There’s generally a moral at the heart of the story. D-Day gives us the Greatest Generation in its youth and inevitably stands in bitter contrast to Vietnam—Good War, Bad War. Last year was the 50th anniversary of 1968, a calamitous year that marked the baby boomers’ coming of age. They experienced Vietnam and all that it brought with it—including the Tet Offensive, My Lai massacre, and the Democratic National Convention in Chicago. The year exhausted people’s appetite for recapitulation. But 1969 had its dramas, too. Saul Bellow captured the logic of these anniversary observances: “Everyone needs his memories. They keep the wolf of insignificance from the door.”

Memories of 1969 tend to line up like polarized iron filings—on the side of life or on the side of death. Chappaquiddick and the Manson murders belonged to the side of death. Woodstock was merely overinterpreted—a muddy, naïve, and parochial frolic of the counterculture that had its darker reverberation four months later, at the Altamont concert in California.

Lincoln’s “mystic chords of memory” are sometimes not so mystic. The most interesting polarity in the events 50 years ago lay in the contrast between the Apollo 11 moon landing and the Manson gang’s murders. These were the Dr. Jekyll and Mr. Hyde of American possibilities. The point of Robert Louis Stevenson’s story, of course, is that Jekyll and Hyde are the same man. 

In 1969, American power and virtue were perceived to be radically asymmetrical. By that summer, it was clear that the Americans would be getting out of Vietnam—ignominiously. The moon landing served, to some extent, to mitigate the incipient humiliation of America’s first lost war. On the moon, anyway, and at Cape Canaveral and the Houston Space Center, Americans had technological, and even moral, preeminence. 

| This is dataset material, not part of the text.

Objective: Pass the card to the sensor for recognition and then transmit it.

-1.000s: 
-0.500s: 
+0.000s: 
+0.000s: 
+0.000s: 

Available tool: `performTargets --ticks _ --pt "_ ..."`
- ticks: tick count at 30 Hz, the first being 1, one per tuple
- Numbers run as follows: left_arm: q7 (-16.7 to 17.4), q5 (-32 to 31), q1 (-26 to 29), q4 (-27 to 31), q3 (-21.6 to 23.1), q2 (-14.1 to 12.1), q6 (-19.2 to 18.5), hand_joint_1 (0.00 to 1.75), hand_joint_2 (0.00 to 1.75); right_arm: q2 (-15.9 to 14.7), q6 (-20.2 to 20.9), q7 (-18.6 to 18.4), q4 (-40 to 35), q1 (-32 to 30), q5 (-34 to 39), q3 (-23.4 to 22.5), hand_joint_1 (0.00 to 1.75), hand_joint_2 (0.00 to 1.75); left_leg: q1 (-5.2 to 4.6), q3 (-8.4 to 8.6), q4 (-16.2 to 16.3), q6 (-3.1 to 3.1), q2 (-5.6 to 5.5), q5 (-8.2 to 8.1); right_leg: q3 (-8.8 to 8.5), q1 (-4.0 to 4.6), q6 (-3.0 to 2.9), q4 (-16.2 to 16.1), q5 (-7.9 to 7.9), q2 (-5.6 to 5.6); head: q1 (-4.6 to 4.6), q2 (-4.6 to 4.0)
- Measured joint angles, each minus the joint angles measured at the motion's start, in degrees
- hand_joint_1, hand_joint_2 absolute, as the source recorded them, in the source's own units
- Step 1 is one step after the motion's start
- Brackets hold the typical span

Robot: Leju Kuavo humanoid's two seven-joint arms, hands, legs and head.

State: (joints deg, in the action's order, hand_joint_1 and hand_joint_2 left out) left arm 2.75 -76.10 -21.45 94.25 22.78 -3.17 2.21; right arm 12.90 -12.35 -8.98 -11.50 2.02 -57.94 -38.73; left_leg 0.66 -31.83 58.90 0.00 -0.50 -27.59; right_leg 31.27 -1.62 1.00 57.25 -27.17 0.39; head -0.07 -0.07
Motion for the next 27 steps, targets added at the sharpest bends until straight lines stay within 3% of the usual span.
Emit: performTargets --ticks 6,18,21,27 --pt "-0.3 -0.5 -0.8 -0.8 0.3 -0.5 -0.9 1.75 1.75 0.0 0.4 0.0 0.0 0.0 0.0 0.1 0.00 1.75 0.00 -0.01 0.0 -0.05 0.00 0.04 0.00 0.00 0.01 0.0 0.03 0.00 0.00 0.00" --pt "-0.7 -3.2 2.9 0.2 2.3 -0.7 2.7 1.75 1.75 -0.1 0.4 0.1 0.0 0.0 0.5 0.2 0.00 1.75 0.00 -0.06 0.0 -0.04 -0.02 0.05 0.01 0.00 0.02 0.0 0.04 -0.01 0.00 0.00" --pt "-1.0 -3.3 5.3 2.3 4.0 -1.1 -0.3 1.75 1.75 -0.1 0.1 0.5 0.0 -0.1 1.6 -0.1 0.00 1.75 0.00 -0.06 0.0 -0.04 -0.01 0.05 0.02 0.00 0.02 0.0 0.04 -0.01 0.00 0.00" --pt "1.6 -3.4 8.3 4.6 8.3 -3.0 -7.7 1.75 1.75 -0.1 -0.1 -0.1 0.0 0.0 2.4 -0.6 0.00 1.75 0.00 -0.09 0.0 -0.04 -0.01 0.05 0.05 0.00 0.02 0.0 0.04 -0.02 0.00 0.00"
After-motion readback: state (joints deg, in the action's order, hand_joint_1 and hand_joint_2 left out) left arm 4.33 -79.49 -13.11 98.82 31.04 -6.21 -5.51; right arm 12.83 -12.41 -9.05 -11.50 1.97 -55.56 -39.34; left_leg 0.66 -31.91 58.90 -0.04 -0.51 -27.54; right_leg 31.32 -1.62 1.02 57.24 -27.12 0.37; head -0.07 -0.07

The lesson of the Manson murders concerned evil and motiveless malignity, but of a peculiar kind: motiveless stupidity would be more like it, starting with Manson’s cheesy Satanism—a knock-off of the diabolism that had become a counterculture cliché. If the moon landing amounted to a triumph of applied scientific intelligence, the Manson business represented an achievement of applied stupidity, an American rendering of the banality of evil, spooky and vicious and dumb as a rock: Helter Skelter, swastikas on the forehead. Evil and stupidity are fraternal twins. 

Stupidity—ignorance crossed with hubris—also played a decisive role in Vietnam. The moon landing was a victory of Good Science, at a moment when Wicked Science was being applied with ever more manic force in Southeast Asia in the form of B-52s (which dropped more bombs than fell in World War II), Agent Orange and napalm, and all the rest. In the midst of all that, as the world’s mightiest nation was losing a war to a tiny peasant country, and feeling bitterly demoralized and divided at home, there came the astronauts’ extraterrestrial affirmation of Good Science, so that Americans might feel once more, for a moment, that their power and their virtue were one and the same. 

We are left to recollect these emotions, 50 years later. Unlike the present, the past can be contemplated with some tranquility.